== EXCERPTED DATA

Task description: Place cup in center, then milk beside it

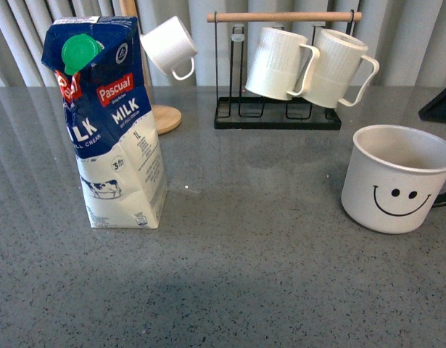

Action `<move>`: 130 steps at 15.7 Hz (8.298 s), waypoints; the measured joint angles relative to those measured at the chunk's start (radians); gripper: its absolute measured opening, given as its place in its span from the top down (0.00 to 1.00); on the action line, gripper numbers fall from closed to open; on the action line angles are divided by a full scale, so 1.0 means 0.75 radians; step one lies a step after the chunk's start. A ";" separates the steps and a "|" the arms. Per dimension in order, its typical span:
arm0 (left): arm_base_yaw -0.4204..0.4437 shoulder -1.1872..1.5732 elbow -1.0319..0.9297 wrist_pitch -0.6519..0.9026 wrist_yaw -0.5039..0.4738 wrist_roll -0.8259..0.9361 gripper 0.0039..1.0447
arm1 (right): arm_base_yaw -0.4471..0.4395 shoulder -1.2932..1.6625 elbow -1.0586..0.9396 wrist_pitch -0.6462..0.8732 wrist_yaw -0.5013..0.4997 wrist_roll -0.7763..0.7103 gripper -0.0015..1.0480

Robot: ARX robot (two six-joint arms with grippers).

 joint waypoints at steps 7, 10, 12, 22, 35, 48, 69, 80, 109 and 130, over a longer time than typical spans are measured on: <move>0.000 0.000 0.000 0.001 -0.001 0.000 0.06 | -0.034 0.230 0.165 -0.102 -0.057 0.014 0.08; 0.000 0.000 0.000 0.000 0.000 0.000 0.06 | -0.043 0.244 0.168 -0.122 -0.102 0.019 0.45; 0.000 0.000 0.000 0.000 0.000 0.000 0.06 | -0.043 0.244 0.167 -0.124 -0.106 0.012 0.66; 0.000 0.000 0.000 0.000 0.000 0.000 0.06 | -0.001 0.152 0.185 -0.172 -0.253 0.059 0.97; 0.000 0.000 0.000 0.000 0.000 0.000 0.06 | 0.269 0.243 0.218 -0.174 -0.193 0.002 0.97; 0.000 0.000 0.000 0.000 0.000 0.000 0.06 | 0.297 0.259 0.208 -0.124 -0.176 -0.034 0.41; 0.000 0.000 0.000 0.000 0.000 0.000 0.06 | 0.435 -1.955 -1.328 0.316 0.787 0.439 0.60; 0.000 0.000 0.000 -0.001 -0.001 0.000 0.06 | -0.024 -2.134 -1.457 0.287 0.319 0.423 0.98; -0.189 0.519 0.298 0.195 -0.042 -0.085 0.06 | -0.024 -2.134 -1.457 0.280 0.319 0.422 0.06; -0.452 1.870 0.912 0.603 -0.260 -0.043 0.94 | -0.024 -2.134 -1.457 0.279 0.319 0.422 0.06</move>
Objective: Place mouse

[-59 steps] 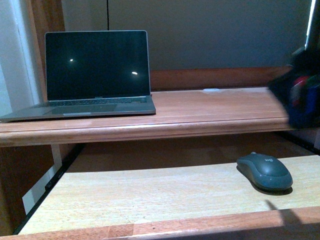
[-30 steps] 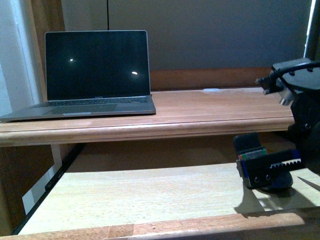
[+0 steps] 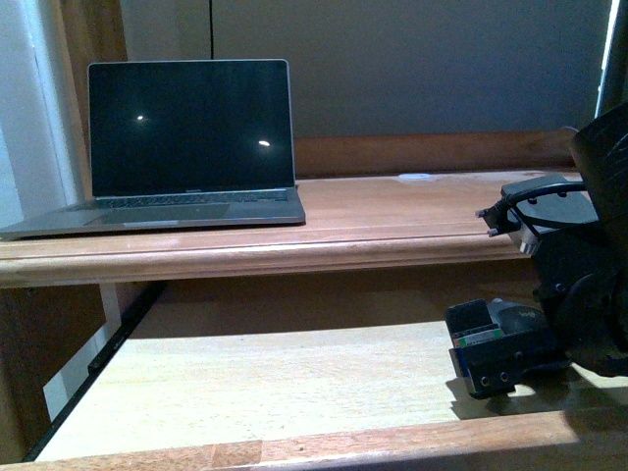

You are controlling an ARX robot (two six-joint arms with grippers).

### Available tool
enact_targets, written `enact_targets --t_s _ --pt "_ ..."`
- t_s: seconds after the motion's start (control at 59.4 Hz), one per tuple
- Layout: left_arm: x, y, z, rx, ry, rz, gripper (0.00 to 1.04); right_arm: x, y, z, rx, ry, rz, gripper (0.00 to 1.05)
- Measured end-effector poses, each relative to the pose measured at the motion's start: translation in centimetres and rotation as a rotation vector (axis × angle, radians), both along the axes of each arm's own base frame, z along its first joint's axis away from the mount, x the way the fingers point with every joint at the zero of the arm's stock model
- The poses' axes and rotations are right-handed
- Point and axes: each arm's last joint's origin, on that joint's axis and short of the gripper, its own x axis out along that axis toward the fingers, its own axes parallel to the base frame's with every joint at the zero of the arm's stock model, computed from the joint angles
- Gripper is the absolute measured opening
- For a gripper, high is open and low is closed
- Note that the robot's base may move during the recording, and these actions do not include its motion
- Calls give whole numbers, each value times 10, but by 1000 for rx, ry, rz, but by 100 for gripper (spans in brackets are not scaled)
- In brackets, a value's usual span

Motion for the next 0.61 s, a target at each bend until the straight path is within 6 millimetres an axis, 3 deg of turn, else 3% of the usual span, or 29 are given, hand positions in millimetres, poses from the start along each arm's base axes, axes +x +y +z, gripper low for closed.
enact_targets --t_s 0.185,0.438,0.606 --pt "0 0 0 0 0 0 30 5 2 0 7 5 -7 97" --pt "0 0 0 0 0 0 69 -2 -4 4 66 32 11 61" --pt "0 0 0 0 0 0 94 -24 -18 25 174 21 23 55"
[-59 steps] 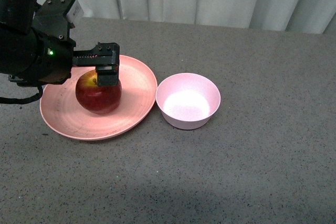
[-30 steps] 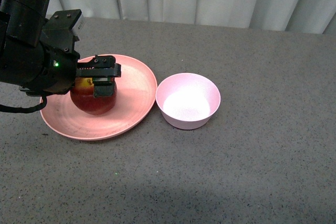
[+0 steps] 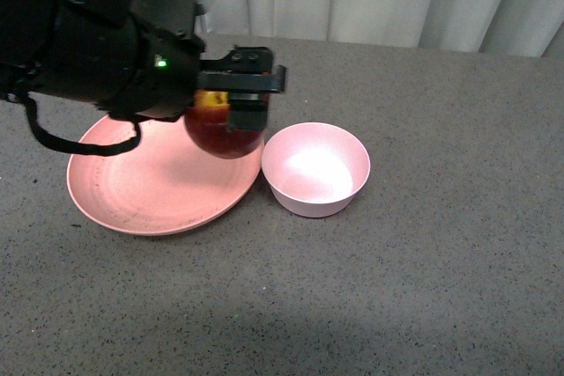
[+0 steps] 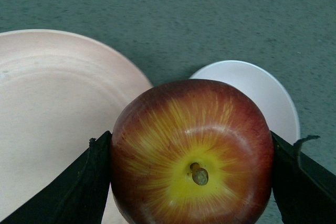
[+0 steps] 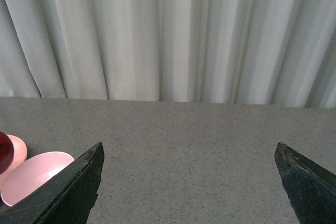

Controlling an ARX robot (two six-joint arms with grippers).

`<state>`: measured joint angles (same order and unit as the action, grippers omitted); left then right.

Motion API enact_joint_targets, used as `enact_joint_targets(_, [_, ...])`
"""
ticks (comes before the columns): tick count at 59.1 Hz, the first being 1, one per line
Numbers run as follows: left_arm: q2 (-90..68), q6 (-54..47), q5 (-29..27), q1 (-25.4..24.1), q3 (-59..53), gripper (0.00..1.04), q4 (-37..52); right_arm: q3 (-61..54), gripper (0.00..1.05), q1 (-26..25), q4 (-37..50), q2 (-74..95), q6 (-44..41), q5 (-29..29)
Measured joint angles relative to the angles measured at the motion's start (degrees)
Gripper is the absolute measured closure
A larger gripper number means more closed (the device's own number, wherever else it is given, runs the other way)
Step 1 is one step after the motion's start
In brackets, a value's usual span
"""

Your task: Move apple from plate to bowl

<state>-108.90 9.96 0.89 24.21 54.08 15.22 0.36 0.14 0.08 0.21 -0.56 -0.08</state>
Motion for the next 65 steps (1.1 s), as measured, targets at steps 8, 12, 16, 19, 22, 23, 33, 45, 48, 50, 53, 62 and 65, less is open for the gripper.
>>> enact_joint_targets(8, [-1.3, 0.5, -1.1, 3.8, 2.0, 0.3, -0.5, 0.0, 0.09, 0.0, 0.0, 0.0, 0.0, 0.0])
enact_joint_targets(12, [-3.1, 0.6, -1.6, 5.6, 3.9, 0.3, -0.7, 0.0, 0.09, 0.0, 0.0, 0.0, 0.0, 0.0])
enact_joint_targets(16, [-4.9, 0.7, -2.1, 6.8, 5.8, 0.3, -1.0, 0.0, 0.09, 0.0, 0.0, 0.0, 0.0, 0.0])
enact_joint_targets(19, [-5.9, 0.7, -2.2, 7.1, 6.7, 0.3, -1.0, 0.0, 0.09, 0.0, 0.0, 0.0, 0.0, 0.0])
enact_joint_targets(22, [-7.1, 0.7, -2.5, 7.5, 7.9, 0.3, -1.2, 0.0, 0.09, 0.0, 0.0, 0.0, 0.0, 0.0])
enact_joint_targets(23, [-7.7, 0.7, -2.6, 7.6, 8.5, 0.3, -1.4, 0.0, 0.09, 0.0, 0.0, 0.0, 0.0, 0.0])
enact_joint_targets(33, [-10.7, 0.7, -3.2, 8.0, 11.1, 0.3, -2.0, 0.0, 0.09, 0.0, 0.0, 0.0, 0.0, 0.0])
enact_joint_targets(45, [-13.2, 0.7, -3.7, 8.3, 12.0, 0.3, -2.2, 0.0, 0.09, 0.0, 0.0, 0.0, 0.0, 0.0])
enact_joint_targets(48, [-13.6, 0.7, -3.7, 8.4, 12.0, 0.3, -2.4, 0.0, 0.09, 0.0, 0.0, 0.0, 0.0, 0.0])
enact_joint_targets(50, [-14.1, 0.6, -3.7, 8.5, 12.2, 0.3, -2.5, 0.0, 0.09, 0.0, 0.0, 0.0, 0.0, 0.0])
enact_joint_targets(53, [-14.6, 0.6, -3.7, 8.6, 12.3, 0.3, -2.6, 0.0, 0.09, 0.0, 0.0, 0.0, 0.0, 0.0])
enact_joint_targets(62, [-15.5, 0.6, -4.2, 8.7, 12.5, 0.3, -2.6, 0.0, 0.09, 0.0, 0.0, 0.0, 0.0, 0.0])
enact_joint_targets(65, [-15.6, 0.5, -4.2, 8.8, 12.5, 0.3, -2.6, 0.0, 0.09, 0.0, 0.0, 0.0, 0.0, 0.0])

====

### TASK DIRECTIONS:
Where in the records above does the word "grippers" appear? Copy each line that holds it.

### ANSWER FOR THIS EXERCISE:
Robot: ARX robot (two six-joint arms with grippers).
You are controlling an ARX robot (two six-joint arms with grippers).
Controlling an ARX robot (two six-joint arms with grippers).
`<state>`: measured joint angles (same order and unit as the action, grippers omitted); left then right.

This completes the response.